Friday, October 6, 2017

In Memoriam Barnie Robinson (7 October 2017)

Here is my homily for Saturday's funeral of Barnie Robinson, long-time member of the Parish of Saint Faith's.

7 October 2017

            In the Roman empire of Jesus’ time a person’s social importance was measured in various ways.  One measure was the person’s power.  A rich person was more powerful than a poor person.  A military leader was more powerful than a farmer.  A person who knew the secrets of other people was more powerful than a person who had many secrets to conceal.  Power was respected and feared because power could be used to coerce others.

            Another measure was a person’s authority.  Authority came from the formal role that someone played in society.  An elected official had more authority than an ordinary citizen.  A father had more authority than a child.  A husband had more authority than a wife.  A religious leader had more authority than a lay person.  Authority was respected more than feared because authority depended upon persuasion rather than coercion.

            But the most important measure was a person’s dignity.  Dignity was a bit more elusive than power or authority.  Dignity was found in a person’s sense of pride in oneself, a sense of self-respect and self-worth.  Persons who used their power for the common good and who exercised authority properly were considered worthy of honour and respect.  Even a slave could have dignity.  Even a poor person could have dignity.  Even a simple citizen could have dignity.  Losing power, losing authority were nothing compared to losing one’s dignity, one’s self-respect and the respect of others.
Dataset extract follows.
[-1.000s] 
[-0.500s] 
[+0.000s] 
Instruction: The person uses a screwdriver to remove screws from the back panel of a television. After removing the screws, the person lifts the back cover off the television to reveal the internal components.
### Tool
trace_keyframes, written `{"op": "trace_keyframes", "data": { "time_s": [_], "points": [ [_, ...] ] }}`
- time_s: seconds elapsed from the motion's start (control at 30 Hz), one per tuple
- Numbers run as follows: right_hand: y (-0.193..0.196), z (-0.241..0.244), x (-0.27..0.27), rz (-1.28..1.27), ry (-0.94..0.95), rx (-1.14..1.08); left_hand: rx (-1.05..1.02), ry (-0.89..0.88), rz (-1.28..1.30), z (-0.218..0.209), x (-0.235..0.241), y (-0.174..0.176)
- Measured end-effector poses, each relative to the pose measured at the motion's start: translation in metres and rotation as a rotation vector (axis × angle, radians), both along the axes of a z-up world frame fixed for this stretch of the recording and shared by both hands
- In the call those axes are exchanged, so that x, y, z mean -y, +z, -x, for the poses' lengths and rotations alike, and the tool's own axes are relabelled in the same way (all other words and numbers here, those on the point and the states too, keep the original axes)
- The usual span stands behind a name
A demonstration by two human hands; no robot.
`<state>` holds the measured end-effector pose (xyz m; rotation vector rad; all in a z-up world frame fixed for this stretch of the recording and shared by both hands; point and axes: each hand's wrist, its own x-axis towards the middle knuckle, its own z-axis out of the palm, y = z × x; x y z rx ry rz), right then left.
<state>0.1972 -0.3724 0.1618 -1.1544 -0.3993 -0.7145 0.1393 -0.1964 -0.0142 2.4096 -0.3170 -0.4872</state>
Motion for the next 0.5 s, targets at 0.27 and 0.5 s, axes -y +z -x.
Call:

            We are here today to mourn the death of Barnie Robinson.  We mourn the ending of her life with us on earth and the loss of her physical presence.  If she held power, it has departed.  If she exercised authority, it has passed.  But, if there is one thing we are not here to mourn, it is the loss of her dignity, her own self-respect which was evident to the end of her life and the respect in which we all hold her even after her death.

            Barnie’s dignity was a Christian dignity such as Paul describes when he wrote:  ‘Let love be genuine; hate what is evil, hold fast to what is good; love one another with mutual affection; outdo one another in showing honour. . . . Rejoice in hope, be patient in suffering, persevere in prayer.  Contribute to needs of the saints; extend hospitality to strangers.” (Romans 12.9-10, 11-12)  Barnie’s Christian dignity was clothed with compassion, kindness, patience and thankfulness (Colossians 3.12, 15b).  Her Christian dignity was manifested in her concern for ‘the interests of others’, whether the interests of her family, her friends or her parish (Philippians 2.4b).

            Barnie wore Christian dignity as magnificently as she wore the pearls she loved.  Death cannot take this from her nor can death take the imprint of that dignity from our hearts and minds and souls.  The stamp of Barnie’s dignity surrounds you even now in this Parish that she and Bill have loved and served so well.


            So mourn her death.  It is right to do so.  Miss her presence at gatherings of family and friends.  It is right to do so.  Long to see her handwriting on a note of encouragement.  It is right to do so.  But do not fail to give thanks to God for her witness to a life of Christian dignity in a world where dignity is often held cheap.  That, my friends, will endure as long as her name is remembered as a blessing.  And that memory will be a long one.